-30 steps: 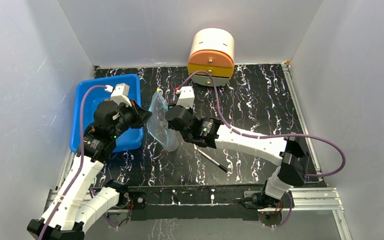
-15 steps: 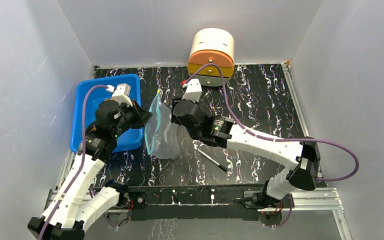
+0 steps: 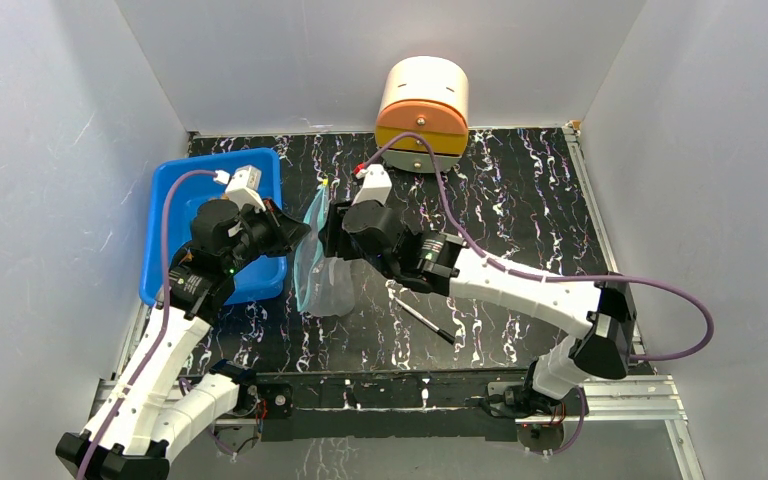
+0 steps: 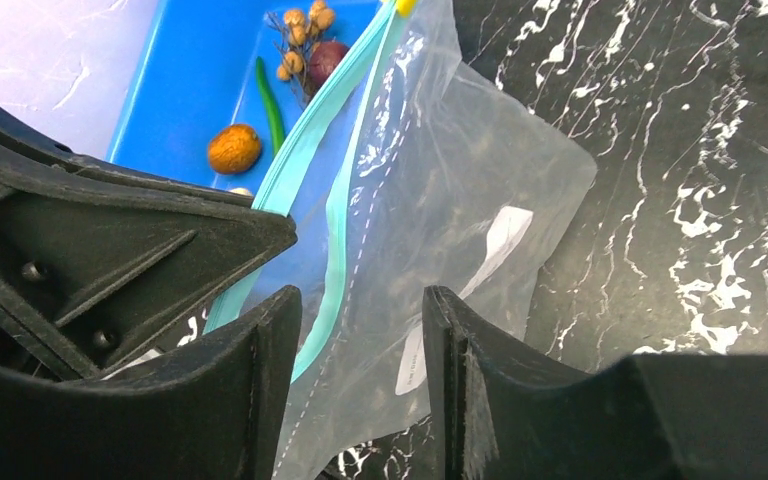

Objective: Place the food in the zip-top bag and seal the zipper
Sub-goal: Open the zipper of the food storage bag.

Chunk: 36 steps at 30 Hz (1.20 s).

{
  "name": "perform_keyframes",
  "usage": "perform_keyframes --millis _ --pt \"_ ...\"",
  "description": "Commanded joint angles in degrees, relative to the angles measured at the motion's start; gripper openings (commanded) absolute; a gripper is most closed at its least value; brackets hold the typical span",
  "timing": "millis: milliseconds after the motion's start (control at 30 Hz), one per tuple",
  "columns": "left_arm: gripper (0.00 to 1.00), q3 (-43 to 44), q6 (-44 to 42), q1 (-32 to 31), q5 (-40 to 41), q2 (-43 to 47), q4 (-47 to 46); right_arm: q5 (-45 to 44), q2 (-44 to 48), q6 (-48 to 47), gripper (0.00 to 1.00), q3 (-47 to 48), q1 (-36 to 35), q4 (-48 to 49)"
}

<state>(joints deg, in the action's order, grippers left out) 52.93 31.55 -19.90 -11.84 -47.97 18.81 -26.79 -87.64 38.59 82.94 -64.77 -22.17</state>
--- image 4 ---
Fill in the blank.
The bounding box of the dark red onion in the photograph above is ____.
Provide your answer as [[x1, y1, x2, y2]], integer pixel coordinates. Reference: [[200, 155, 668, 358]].
[[307, 40, 350, 91]]

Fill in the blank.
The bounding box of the blue plastic bin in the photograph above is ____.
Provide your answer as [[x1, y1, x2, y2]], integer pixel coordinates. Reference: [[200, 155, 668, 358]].
[[105, 0, 385, 200]]

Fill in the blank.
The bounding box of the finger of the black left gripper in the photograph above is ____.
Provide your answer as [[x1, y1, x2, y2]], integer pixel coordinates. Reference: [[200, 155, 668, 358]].
[[0, 107, 297, 380]]

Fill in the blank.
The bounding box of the clear zip top bag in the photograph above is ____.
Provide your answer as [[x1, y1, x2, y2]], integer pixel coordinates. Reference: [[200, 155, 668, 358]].
[[206, 1, 596, 479]]

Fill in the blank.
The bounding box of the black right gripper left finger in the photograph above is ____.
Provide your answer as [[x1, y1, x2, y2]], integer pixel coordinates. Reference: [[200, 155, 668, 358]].
[[0, 286, 301, 479]]

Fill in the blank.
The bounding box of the brown longan bunch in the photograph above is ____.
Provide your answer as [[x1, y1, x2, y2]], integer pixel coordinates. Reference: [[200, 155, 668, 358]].
[[266, 0, 336, 105]]

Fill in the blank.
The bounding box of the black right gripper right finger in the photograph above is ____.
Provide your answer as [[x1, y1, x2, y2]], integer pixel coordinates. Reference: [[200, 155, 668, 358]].
[[422, 286, 768, 479]]

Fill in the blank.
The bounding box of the green chili pepper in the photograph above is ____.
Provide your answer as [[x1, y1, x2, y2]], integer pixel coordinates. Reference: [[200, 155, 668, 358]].
[[254, 57, 286, 157]]

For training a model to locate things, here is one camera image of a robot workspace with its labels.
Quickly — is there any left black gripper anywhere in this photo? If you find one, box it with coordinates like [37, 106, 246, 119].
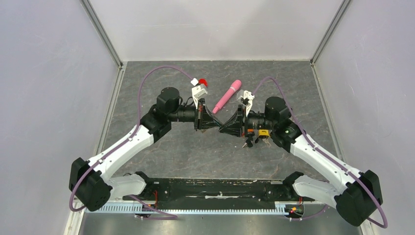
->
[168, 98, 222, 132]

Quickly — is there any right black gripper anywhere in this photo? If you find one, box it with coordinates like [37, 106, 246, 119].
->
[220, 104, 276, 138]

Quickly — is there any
------------------------------------------------------------------------
What you have to do: Copy the listing word for word, excluding its pictures.

Written solution:
-30 steps: 
-15 steps: 
+0 steps: 
+0 steps: 

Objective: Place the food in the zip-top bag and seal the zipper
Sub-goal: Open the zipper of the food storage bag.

Chunk: 36 steps at 30 Hz (1.20 s).

{
  "name": "perform_keyframes",
  "usage": "perform_keyframes --millis _ --pt \"_ ...\"",
  "description": "Commanded joint angles in degrees, relative to the angles measured at the motion's start; gripper openings (commanded) absolute; a gripper is most closed at its least value; brackets hold the typical span",
  "timing": "millis: milliseconds after the motion's start (control at 30 Hz), one per tuple",
  "columns": "left_arm: gripper (0.00 to 1.00), q3 (-43 to 44), q6 (-44 to 42), q1 (-32 to 31), q5 (-40 to 41), q2 (-43 to 47), q4 (-47 to 46); right_arm: q5 (-45 to 44), q2 (-44 to 48), q6 (-48 to 47), gripper (0.00 to 1.00), q3 (-47 to 48), q1 (-36 to 35), q4 (-48 to 49)"
}

<state>(joints deg, in the action's order, grippers left out) 52.93 31.55 -19.90 -11.84 -47.97 18.81 -26.79 -87.64 38.59 82.94 -64.77 -22.17</state>
--- image 4 ---
Fill in the blank.
The bounding box of the dark red onion in the photograph above is ____.
Provide your answer as [[x1, y1, x2, y2]], integer pixel coordinates. Reference: [[200, 155, 668, 358]].
[[307, 40, 350, 91]]

Fill in the blank.
The bounding box of the blue plastic bin in the photograph above is ____.
Provide your answer as [[x1, y1, x2, y2]], integer pixel coordinates. Reference: [[200, 155, 668, 358]].
[[105, 0, 385, 200]]

Fill in the blank.
The bounding box of the finger of the black left gripper in the photograph above is ____.
Provide your answer as [[x1, y1, x2, y2]], integer pixel coordinates. Reference: [[200, 155, 668, 358]].
[[0, 107, 297, 380]]

Fill in the blank.
The bounding box of the clear zip top bag in the photograph above is ____.
Provide your answer as [[x1, y1, x2, y2]], integer pixel coordinates. Reference: [[200, 155, 668, 358]].
[[206, 1, 596, 479]]

Fill in the blank.
The bounding box of the black right gripper left finger in the photograph above is ____.
Provide your answer as [[x1, y1, x2, y2]], integer pixel coordinates. Reference: [[200, 155, 668, 358]].
[[0, 286, 301, 479]]

Fill in the blank.
The bounding box of the brown longan bunch in the photograph above is ____.
Provide your answer as [[x1, y1, x2, y2]], integer pixel coordinates. Reference: [[200, 155, 668, 358]].
[[266, 0, 336, 105]]

Fill in the blank.
The bounding box of the black right gripper right finger in the photograph above is ____.
Provide your answer as [[x1, y1, x2, y2]], integer pixel coordinates. Reference: [[200, 155, 668, 358]].
[[422, 286, 768, 479]]

Fill in the blank.
The bounding box of the green chili pepper in the photograph above is ____.
Provide your answer as [[x1, y1, x2, y2]], integer pixel coordinates. Reference: [[200, 155, 668, 358]].
[[254, 57, 286, 157]]

For training a model to locate things, here is one camera image of a robot workspace with its labels.
Quickly — is there any left black gripper anywhere in this photo? If you find one, box it with coordinates like [37, 106, 246, 119].
->
[168, 98, 222, 132]

Quickly — is there any right black gripper anywhere in this photo? If you find one, box it with coordinates like [37, 106, 246, 119].
->
[220, 104, 276, 138]

Quickly — is there any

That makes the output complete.